The rugged forward stands at 6'3”, so his size has become an important part of his game. Playing physical and being strong on the puck is something that comes natural to him.

“He has a great ability to turn and get away from people,” Cornell coach Mike Schafer said. “He can really confine the puck, and that is what can really make him special on the offensive end.”

Lowry has spent most of this season on the third line. On the unit, Lowry is relied upon to not only bring a physical game to create energy but he is also an important part of the Cornell offensive attack.

“We try to get contributions from all three lines, so I am definitely trying to contribute on the offensive side of the puck.” Lowry said. “As the third line, though, we have to be reliable on the defensive side because we don’t want to give up too many chances. We are also trying to bring some energy to the team by playing physical.”

Lowry has developed strong play in all three zones, so he has gotten a lot of recognition from coach Schafer. Cornell uses Lowry in all situations without any hesitation because he has done nothing but improve since joining the Big Red in 2011.

“He just continues to get better and better all the time,” Schaefer said.

“He is one of the best forwards in [ECAC] because of the way he competes, and he is also very physical. He can do it all, power play, penalty kill, even strength. He has the whole game. He is not only getting stronger but he is also maturing and that is reflecting in his play.”

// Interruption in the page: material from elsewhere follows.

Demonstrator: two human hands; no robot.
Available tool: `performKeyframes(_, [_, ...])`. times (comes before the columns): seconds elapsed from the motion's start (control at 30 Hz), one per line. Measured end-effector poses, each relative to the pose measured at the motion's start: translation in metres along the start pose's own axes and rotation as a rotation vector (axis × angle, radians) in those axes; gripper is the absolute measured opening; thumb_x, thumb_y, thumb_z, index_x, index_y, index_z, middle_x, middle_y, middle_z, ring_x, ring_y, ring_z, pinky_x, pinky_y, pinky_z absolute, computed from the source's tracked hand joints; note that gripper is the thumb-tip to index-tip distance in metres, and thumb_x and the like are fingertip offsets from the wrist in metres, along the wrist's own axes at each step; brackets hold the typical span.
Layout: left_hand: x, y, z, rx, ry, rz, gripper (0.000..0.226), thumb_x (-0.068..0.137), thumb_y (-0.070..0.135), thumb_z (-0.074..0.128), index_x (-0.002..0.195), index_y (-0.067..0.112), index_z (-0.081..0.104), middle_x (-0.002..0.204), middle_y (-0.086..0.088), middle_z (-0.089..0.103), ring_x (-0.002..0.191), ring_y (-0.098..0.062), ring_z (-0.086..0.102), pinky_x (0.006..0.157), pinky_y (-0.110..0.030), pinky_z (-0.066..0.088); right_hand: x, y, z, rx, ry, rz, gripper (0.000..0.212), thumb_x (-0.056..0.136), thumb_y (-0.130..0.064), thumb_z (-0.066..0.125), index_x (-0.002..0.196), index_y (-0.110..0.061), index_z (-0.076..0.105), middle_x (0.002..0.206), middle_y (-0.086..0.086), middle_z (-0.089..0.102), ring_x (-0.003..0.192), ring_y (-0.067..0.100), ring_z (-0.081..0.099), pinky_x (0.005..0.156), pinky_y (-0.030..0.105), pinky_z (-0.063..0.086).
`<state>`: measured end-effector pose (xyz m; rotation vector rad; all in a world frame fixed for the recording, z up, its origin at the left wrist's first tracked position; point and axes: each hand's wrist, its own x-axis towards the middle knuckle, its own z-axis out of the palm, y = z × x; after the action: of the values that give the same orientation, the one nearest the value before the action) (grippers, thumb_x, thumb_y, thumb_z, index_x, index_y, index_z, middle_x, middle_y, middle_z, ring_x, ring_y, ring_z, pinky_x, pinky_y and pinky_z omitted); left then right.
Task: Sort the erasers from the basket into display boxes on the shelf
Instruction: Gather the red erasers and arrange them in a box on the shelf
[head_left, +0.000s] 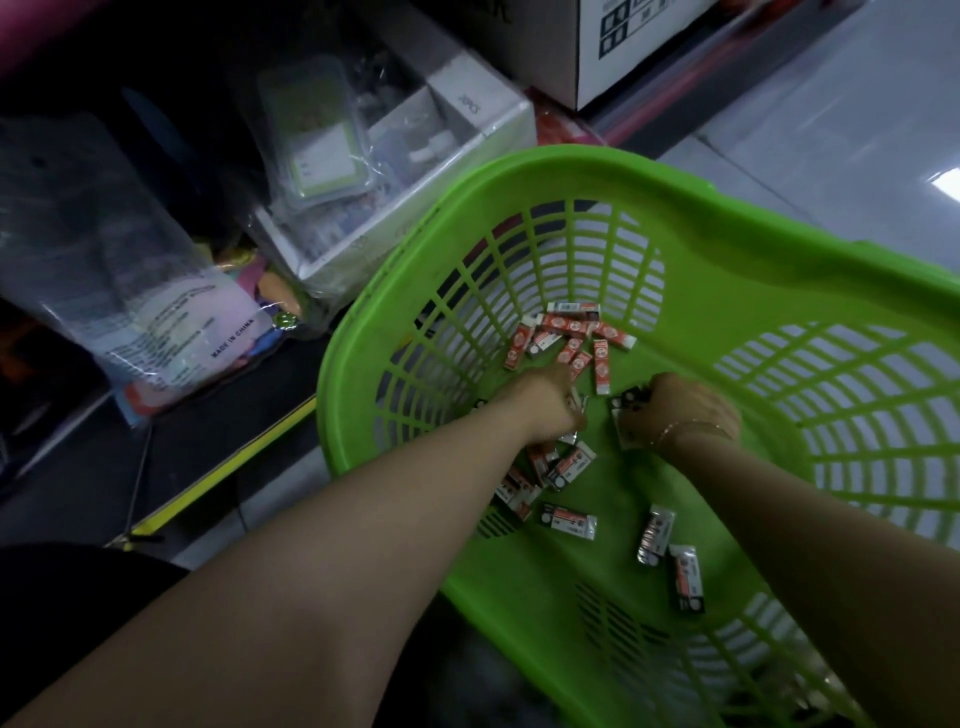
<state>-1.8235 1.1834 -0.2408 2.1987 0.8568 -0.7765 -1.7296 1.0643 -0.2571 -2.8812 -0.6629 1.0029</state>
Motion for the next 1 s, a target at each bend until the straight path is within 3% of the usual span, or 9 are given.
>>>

The Calgary native has also become an important piece to the puzzle of the Cornell power play. Lowry is able to use his size to get to the net often, and he can often be used to set a screen to disrupt the opposing goalies. Lowry is also able to use his playmaking skills in the offensive zone to set up open players for scoring chances.

“I am up top in the umbrella trying to move pucks quick, and I am trying to get pucks to the net to find guys open,” Lowry said. “I also try to crash the net when I can to battle for loose pucks.”

Since he was drafted 140th overall by the Kings in 2011, Lowry has spent two summers with Los Angeles at its development camp. Like many other prospects, Lowry has been able to use what he has learned at these camps to help him at the collegiate level while he prepares for the professional game.

“I have learned a lot of individual skills at the camps,” Lowry said. “You have to focus on the details if you want to make it. They have worked a lot with me on my board play, and also trying to be strong on the puck.”

Participating in the Kings camps the past two summers has also given Lowry the chance to play against other prospects that Los Angeles has playing at the collegiate level.  Lowry enjoyed a trip out to Denver earlier this season because he got to face-off against Nick Shore, who is also Kings property.

“This year we played at Denver and Nick Shore plays for them,” Lowry said. “It was a really fun competition to be able to play against him. I had a lot of fun doing it.”

When Lowry will leave college to join the professional level is still unknown, but if and when that happens, he could be a force in the offensive end with his size.